■ **HOW TO COMPLETE THIS TASK**
Each record that follows is to be reproduced character for character, pictures excepted.

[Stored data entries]
————————

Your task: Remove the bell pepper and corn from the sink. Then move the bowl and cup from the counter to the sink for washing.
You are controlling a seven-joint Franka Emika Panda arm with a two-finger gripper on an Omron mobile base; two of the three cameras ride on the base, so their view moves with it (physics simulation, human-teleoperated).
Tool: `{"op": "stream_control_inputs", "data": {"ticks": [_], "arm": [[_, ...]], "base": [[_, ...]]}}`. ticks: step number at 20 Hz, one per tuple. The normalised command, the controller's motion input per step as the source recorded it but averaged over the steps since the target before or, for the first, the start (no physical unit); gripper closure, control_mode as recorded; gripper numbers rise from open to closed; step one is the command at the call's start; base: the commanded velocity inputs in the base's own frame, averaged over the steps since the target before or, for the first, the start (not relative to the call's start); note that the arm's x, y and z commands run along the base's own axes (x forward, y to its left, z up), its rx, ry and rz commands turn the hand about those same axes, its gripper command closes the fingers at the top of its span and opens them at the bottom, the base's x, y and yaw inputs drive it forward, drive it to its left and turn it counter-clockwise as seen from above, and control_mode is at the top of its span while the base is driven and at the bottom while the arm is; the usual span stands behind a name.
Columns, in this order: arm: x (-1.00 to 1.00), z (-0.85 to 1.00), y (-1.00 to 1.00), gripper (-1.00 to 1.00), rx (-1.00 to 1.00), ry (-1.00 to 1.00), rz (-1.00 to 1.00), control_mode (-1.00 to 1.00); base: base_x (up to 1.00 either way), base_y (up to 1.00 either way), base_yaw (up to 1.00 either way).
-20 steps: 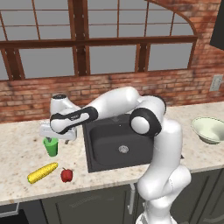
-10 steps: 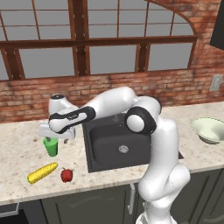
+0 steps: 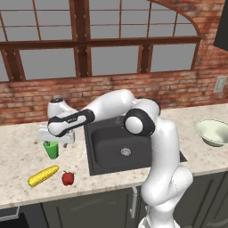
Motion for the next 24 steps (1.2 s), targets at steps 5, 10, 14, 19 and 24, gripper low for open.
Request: {"op": "stream_control_inputs", "data": {"ticks": [5,10,14,19,24], "arm": [[0.0,-0.17,0.02,1.0,0.0,0.04,0.0,-1.0],[-0.01,-0.19,0.01,1.0,-0.02,0.14,-0.04,-1.0],[-0.03,-0.09,0.0,1.0,0.0,0.1,-0.05,-1.0],[-0.11,0.1,-0.11,1.0,0.0,0.01,-0.06,-1.0],[-0.19,0.11,-0.21,1.0,0.0,0.0,-0.05,-1.0]], "base": [[0.0,0.0,0.0],[0.0,0.0,0.0],[0.0,0.0,0.0],[0.0,0.0,0.0],[0.0,0.0,0.0]]}}
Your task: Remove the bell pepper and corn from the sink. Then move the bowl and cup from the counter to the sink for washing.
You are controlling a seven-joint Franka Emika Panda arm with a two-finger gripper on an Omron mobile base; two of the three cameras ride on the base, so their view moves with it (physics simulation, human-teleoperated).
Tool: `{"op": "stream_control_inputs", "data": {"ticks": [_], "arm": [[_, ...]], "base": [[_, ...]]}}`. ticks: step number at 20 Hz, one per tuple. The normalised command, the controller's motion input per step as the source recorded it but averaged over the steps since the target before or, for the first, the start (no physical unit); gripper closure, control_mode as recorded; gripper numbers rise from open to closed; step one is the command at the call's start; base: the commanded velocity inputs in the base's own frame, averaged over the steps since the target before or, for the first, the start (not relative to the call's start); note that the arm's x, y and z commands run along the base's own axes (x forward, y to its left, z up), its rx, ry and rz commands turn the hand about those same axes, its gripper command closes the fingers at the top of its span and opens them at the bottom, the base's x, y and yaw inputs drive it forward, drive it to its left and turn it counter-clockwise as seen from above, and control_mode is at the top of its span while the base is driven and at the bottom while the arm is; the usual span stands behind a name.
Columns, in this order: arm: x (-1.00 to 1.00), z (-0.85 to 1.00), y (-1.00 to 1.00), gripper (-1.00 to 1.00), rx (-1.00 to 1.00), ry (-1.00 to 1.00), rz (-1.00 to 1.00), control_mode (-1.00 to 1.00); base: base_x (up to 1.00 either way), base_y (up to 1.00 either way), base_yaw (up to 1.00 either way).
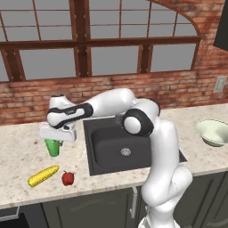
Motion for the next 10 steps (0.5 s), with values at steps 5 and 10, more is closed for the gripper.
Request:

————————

■ **WRITTEN REPLY**
Your task: Remove the bell pepper and corn from the sink. Then move the bowl and cup from the counter to the sink for washing.
You are controlling a seven-joint Franka Emika Panda arm with a two-finger gripper on an Omron mobile base; two of the three cameras ride on the base, so their view moves with it (physics simulation, human-teleoperated).
Tool: `{"op": "stream_control_inputs", "data": {"ticks": [_], "arm": [[_, ...]], "base": [[_, ...]]}}`. ticks: step number at 20 Hz, one per tuple. The normalised command, the controller's motion input per step as the source recorded it but averaged over the steps since the target before or, for the first, the start (no physical unit); gripper closure, control_mode as recorded; gripper numbers rise from open to closed; step one is the command at the call's start; base: the commanded velocity inputs in the base's own frame, averaged over the steps since the target before or, for the first, the start (not relative to the call's start); note that the arm's x, y and z commands run along the base's own axes (x forward, y to its left, z up), its rx, ry and rz commands turn the hand about those same axes, its gripper command closes the fingers at the top of its span and opens them at the bottom, the base's x, y and yaw inputs drive it forward, drive it to its left and turn it counter-clockwise as seen from above, and control_mode is at the top of its span while the base is driven and at the bottom while the arm is; the usual span stands behind a name.
Columns, in this order: arm: x (-1.00 to 1.00), z (-0.85 to 1.00), y (-1.00 to 1.00), gripper (-1.00 to 1.00), rx (-1.00 to 1.00), ry (-1.00 to 1.00), rz (-1.00 to 1.00), control_mode (-1.00 to 1.00); base: base_x (up to 1.00 either way), base_y (up to 1.00 either way), base_yaw (up to 1.00 either way).
-20 steps: 
-10 steps: 
+0 steps: 
Motion for the next 24 steps (1.2 s), targets at steps 5, 10, 14, 19 and 24, gripper low for open.
Request: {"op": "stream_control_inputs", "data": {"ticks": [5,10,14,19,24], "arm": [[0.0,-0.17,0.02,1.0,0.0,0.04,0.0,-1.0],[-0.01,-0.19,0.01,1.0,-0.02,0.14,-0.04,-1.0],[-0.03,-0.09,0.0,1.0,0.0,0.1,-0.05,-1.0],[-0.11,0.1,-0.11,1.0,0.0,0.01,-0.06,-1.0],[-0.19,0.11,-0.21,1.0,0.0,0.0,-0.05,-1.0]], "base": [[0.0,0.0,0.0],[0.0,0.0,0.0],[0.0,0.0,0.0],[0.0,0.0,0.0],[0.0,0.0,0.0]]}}
Your task: Remove the bell pepper and corn from the sink. Then move the bowl and cup from the counter to the sink for washing.
You are controlling a seven-joint Franka Emika Panda arm with a two-finger gripper on an Omron mobile base; two of the three cameras ride on the base, so their view moves with it (physics simulation, human-teleoperated).
Tool: `{"op": "stream_control_inputs", "data": {"ticks": [_], "arm": [[_, ...]], "base": [[_, ...]]}}`. ticks: step number at 20 Hz, one per tuple. The normalised command, the controller's motion input per step as the source recorded it but averaged over the steps since the target before or, for the first, the start (no physical unit); gripper closure, control_mode as recorded; gripper numbers rise from open to closed; step one is the command at the call's start; base: the commanded velocity inputs in the base's own frame, averaged over the steps since the target before or, for the first, the start (not relative to the call's start); note that the arm's x, y and z commands run along the base's own axes (x forward, y to its left, z up), its rx, ry and rz commands turn the hand about those same axes, its gripper command closes the fingers at the top of its span and opens them at the bottom, the base's x, y and yaw inputs drive it forward, drive it to its left and turn it counter-clockwise as seen from above, and control_mode is at the top of its span while the base is driven and at the bottom while the arm is; the usual span stands behind a name.
Columns, in this order: arm: x (-1.00 to 1.00), z (-0.85 to 1.00), y (-1.00 to 1.00), gripper (-1.00 to 1.00), rx (-1.00 to 1.00), ry (-1.00 to 1.00), rz (-1.00 to 1.00), control_mode (-1.00 to 1.00); base: base_x (up to 1.00 either way), base_y (up to 1.00 either way), base_yaw (up to 1.00 either way).
Motion for the next 10 steps (0.5 s), with values at steps 5 and 10, more is closed for the gripper.
Request:

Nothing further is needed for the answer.